I'm asking if anyone has tried to formulate electromagnetism in such a way that EM charges impart an EM geometry onto spacetime that is only experienced by EM charges. That is, the EM geometry of spacetime would be a function of charges such that charges themselves produce EM curvature and the motion of charges produces EM torsion, and that charged objects move according to how their charge (electrical or magnetic, positive (N) or negative (S)) experiences that geometry.

For example, a positive electric charge would appear as a "hill" to other pe charges, a "valley" to ne charges, and either a left or a right hand "whirpool" to either nm or sm charges (I'm not immediately sure which would match with which) if it had some velocity.

This formulation would be directly analogous to how energy creates gravitational curvature in spacetime (and if one accepts Einstein-Cartan, gravitational torsion comes from intrinsic angular momentum), and then this resulting geometry is experienced by the energy in that region. If Einstein is correct about gravity, would it be too much of a stretch to suppose separate metric functions for each of the fundamental forces, considering that they were a single force moments after the big bang?

I'm not currently concerned with the quantum mechanical approach to electromagnetism. I understand that to be truly fundamental, EM has to be formulated quantum mechanically, but right now I want to limit my question to macroscopic charged objects.

## marked as duplicate by Kyle Kanos, Danu, Brandon Enright, Qmechanic♦Jul 9 '14 at 20:11

This question has been asked before and already has an answer. If those answers do not fully address your question, please ask a new question.

• There exists a geometric formulation of gauge theory (of which EM is the simplest example). Naturally it uses many concepts that are also useful in general relativity. For example in both cases the main physical observable is a curvature tensor. However in gauge theory the curvature does not come from a metric. If you want to learn about this, I like the book Gauge Fields, Knots and Gravity by Baez and Muniain. – Robin Ekman Jul 9 '14 at 19:35
• possible duplicate of Geometric interpretation of Electromagnetism – Kyle Kanos Jul 9 '14 at 19:35
• possible duplicate of Is there any relationship between gauge field and spin connection?. Although the question is not the same, the answers may very well provide a satisfactory answer to this question as well. – Danu Jul 9 '14 at 19:37
• The core problem to doing this consistently is that electromagnetism doesn't respect the equivalence principle -- electric "mass" is not equal to inertial "mass", so it's not reasonable to expect geodesic motion. – Jerry Schirmer Jul 9 '14 at 20:31

## 1 Answer

The formulation you seek is gauge theory. It is not completely analogous to changing the metric of spacetime, but many similarities can be seen.
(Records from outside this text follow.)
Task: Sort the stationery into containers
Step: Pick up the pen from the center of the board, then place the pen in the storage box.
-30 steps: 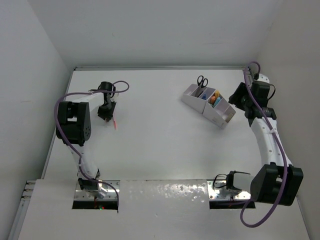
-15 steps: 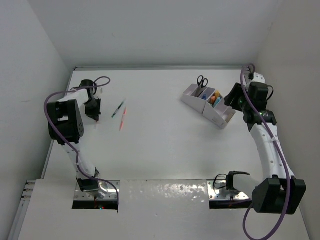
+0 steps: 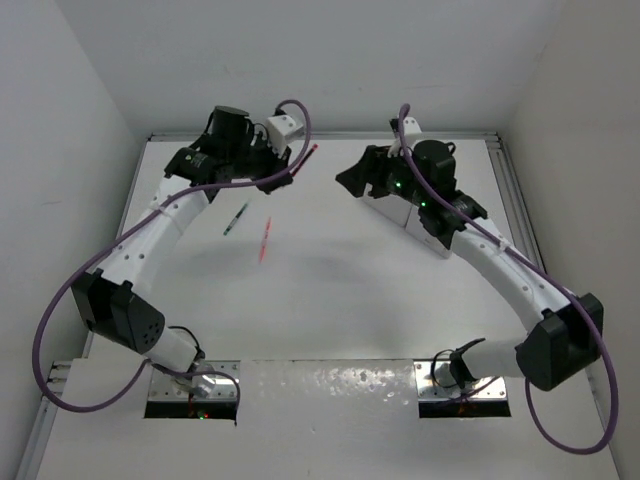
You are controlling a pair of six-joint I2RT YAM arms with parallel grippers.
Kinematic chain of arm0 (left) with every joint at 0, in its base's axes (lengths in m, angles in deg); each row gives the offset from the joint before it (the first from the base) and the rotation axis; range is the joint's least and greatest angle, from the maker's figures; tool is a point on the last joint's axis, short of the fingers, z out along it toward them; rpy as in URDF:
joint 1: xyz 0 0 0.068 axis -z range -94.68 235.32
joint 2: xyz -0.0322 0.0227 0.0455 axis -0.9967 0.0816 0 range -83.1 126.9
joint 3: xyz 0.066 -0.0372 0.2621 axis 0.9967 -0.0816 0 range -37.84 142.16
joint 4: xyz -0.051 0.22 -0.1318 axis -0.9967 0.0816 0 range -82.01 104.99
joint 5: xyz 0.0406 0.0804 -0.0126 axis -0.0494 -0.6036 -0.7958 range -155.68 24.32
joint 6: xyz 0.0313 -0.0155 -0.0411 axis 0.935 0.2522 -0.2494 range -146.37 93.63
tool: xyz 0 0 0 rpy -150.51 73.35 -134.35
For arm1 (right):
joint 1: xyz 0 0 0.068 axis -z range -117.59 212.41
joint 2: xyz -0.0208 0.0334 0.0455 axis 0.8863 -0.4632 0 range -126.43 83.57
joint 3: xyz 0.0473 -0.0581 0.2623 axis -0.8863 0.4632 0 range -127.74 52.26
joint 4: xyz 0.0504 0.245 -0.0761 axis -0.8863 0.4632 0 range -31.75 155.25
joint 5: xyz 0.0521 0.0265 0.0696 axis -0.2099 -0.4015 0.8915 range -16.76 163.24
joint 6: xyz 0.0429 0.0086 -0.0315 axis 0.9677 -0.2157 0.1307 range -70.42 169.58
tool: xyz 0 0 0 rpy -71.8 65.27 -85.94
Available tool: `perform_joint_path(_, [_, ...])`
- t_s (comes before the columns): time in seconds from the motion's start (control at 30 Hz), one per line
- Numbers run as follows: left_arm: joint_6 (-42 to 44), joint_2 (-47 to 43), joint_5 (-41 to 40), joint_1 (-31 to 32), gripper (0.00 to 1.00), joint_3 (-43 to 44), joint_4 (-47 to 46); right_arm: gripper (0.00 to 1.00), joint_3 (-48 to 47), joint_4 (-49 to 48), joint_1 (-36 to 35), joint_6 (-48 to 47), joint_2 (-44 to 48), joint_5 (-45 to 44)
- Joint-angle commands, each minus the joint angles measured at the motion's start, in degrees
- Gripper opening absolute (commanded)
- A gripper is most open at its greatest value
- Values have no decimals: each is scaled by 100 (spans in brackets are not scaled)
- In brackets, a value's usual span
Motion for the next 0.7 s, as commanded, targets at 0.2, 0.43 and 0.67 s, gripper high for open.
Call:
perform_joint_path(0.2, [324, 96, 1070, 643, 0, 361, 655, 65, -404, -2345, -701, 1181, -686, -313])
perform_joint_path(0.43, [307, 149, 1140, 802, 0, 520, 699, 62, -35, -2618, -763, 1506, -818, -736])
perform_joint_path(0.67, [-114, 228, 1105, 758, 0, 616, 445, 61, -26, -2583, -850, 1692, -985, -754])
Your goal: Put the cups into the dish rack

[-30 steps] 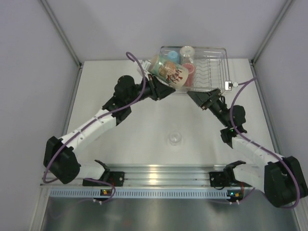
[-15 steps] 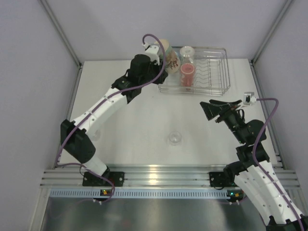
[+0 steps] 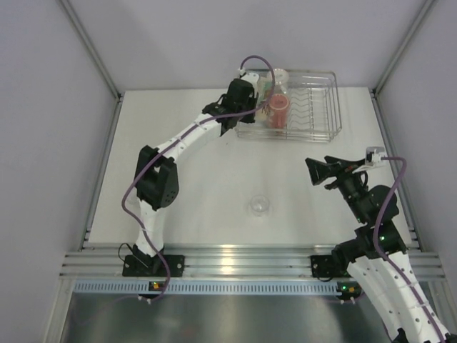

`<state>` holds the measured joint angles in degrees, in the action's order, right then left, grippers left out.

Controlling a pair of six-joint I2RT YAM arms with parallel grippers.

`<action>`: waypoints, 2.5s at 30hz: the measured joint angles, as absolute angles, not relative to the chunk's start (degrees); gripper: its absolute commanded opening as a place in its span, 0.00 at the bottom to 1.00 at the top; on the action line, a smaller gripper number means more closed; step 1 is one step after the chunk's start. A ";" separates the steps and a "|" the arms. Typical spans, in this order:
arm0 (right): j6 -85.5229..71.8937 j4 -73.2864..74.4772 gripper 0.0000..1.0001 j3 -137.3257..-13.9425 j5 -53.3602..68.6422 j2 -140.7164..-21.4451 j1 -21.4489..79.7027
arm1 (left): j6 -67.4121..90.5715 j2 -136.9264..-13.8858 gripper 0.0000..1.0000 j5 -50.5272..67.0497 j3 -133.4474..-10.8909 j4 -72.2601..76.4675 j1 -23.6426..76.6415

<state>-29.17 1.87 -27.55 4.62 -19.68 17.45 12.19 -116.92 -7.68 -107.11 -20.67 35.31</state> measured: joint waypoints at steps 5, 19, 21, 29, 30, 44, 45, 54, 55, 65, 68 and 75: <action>-27.03 4.25 0.83 -27.55 2.87 -18.06 17.45 | 11.73 -121.60 0.00 -8.93 -109.23 -20.93 35.27; -25.43 7.22 0.83 -28.86 -0.27 -15.70 17.45 | 11.49 -123.35 0.00 -12.49 -104.36 -14.22 35.03; -25.45 7.31 0.83 -29.08 -0.54 -15.99 17.45 | 11.68 -123.35 0.00 -12.47 -103.72 -13.78 35.00; -25.36 8.36 0.83 -30.59 -1.65 -17.15 17.45 | 12.80 -123.35 0.00 -9.93 -103.15 -13.45 34.24; -25.28 8.54 0.83 -30.94 -1.85 -17.28 17.45 | 13.08 -123.35 0.00 -9.67 -103.15 -13.47 34.09; -25.06 9.67 0.83 -32.49 -3.25 -19.29 17.45 | 13.63 -123.37 0.00 -8.38 -102.98 -13.56 33.30; -25.06 9.87 0.83 -32.73 -3.40 -19.31 17.45 | 13.61 -123.37 0.00 -8.36 -102.96 -13.56 33.30; -25.43 7.75 0.83 -32.97 -3.66 -23.90 17.45 | 13.02 -122.30 0.00 -8.82 -98.39 -7.62 33.30; -25.65 7.29 0.81 -33.93 -3.46 -26.79 17.45 | 12.82 -121.78 0.00 -8.95 -97.25 -6.35 33.30; -27.73 -0.75 0.80 -63.00 17.28 -68.73 14.17 | 10.94 -118.54 0.00 -9.21 -90.06 1.98 33.30; -28.42 -1.78 0.76 -73.21 23.53 -81.49 13.15 | 10.76 -117.47 0.00 -8.73 -87.33 5.30 33.04; -28.60 0.97 0.71 -91.96 28.16 -102.61 12.95 | 10.83 -115.96 0.00 -6.00 -82.63 11.97 32.38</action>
<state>-28.60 0.97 -91.96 28.16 -102.61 12.95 10.83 -115.96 -6.00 -82.63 11.97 32.38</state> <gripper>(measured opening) 0.724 0.281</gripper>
In this, we take as our starting point a certain gauge group $G$ (In the case of EM, $\mathrm{U}(1)$), which will induce symmetries of our theory, just as the Lorentz group of special relativity is the symmetry of that theory (but the Lorentz group is emphatically not a gauge group for special relativity!). Then, we construct a so called $G$-principal bundle over our spacetime $\mathcal{M}$, and take so-called associated vector bundles as the spaces where our fields now take value (in addition to any spacetime indices they may possess) (just like vectors in GR take values in the (co)tangent spaces).

Now, we must learn with shock that the naive derivative of our fields do not transform as proper values in the associated bundles, just like naive derivatives of Lorentz vectors are not vector either. And so we construct a covariant derivative, which yields the gauge field (the vector potential) as its connection form, just like we get the Levi-Civita connection in GR. (The analogous thing in GR to the connection form coefficients would be the Christoffel symbols, but remember that the analogy is not complete)

And from the connection that is the gauge field, we may calculate its curvature - which is the field strength tensor and will appear in the action of the theory, just like the curvature in GR appears in the Einstein-Hilbert action.

The analogy goes quite a way, but I want to stress that it breaks down as soon as the metric is concerned. Gauge theories do not change the metric, they take a spacetime with a given metric and build upon it. This is essentially why understanding gravity is so hard - because it is not obviously a gauge theory like all the other forces.